Work instructions = What you return should match the data exactly, from the first line to the last.
┏━━
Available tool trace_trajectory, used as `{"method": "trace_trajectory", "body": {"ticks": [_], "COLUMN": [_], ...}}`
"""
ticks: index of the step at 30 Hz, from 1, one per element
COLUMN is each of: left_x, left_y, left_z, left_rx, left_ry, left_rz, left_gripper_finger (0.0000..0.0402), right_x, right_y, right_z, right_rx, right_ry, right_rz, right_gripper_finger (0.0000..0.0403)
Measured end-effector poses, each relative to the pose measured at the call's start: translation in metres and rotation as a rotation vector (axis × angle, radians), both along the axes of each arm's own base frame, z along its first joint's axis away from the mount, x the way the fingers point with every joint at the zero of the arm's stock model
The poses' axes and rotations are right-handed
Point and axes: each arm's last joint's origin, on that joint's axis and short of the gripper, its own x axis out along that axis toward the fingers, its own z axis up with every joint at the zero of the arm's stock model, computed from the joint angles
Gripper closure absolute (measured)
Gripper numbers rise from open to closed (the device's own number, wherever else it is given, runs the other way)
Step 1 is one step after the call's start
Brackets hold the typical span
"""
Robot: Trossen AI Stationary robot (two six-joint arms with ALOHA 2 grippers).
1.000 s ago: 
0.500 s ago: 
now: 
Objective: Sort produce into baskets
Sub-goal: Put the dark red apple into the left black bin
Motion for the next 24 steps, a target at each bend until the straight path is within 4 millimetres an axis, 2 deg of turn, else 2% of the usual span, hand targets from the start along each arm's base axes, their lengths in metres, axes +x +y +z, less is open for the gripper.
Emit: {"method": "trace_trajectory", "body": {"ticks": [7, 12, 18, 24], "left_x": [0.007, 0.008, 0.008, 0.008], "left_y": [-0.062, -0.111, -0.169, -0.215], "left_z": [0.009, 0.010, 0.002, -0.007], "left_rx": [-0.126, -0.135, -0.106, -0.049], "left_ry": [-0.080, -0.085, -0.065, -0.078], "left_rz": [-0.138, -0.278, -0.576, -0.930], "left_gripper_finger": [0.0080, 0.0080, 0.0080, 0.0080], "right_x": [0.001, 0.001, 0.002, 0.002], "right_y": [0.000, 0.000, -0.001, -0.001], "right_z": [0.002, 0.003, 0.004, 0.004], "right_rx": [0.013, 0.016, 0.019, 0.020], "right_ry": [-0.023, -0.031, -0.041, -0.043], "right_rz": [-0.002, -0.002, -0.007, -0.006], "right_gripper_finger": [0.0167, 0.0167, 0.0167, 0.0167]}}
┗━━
Answer area =
Available tool trace_trajectory, used as `{"method": "trace_trajectory", "body": {"ticks": [_], "COLUMN": [_], ...}}`
"""
ticks: index of the step at 30 Hz, from 1, one per element
COLUMN is each of: left_x, left_y, left_z, left_rx, left_ry, left_rz, left_gripper_finger (0.0000..0.0402), right_x, right_y, right_z, right_rx, right_ry, right_rz, right_gripper_finger (0.0000..0.0403)
Measured end-effector poses, each relative to the pose measured at the call's start: translation in metres and rotation as a rotation vector (axis × angle, radians), both along the axes of each arm's own base frame, z along its first joint's axis away from the mount, x the way the fingers point with every joint at the zero of the arm's stock model
The poses' axes and rotations are right-handed
Point and axes: each arm's last joint's origin, on that joint's axis and short of the gripper, its own x axis out along that axis toward the fingers, its own z axis up with every joint at the zero of the arm's stock model, computed from the joint angles
Gripper closure absolute (measured)
Gripper numbers rise from open to closed (the device's own number, wherever else it is given, runs the other way)
Step 1 is one step after the call's start
Brackets hold the typical span
"""
Robot: Trossen AI Stationary robot (two six-joint arms with ALOHA 2 grippers).
1.000 s ago: 
0.500 s ago: 
now: 
Objective: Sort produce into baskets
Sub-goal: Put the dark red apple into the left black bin
Motion for the next 24 steps, a target at each bend until the straight path is within 4 millimetres an axis, 2 deg of turn, else 2% of the usual span, hand targets from the start along each arm's base axes, their lengths in metres, axes +x +y +z, less is open for the gripper.
Emit: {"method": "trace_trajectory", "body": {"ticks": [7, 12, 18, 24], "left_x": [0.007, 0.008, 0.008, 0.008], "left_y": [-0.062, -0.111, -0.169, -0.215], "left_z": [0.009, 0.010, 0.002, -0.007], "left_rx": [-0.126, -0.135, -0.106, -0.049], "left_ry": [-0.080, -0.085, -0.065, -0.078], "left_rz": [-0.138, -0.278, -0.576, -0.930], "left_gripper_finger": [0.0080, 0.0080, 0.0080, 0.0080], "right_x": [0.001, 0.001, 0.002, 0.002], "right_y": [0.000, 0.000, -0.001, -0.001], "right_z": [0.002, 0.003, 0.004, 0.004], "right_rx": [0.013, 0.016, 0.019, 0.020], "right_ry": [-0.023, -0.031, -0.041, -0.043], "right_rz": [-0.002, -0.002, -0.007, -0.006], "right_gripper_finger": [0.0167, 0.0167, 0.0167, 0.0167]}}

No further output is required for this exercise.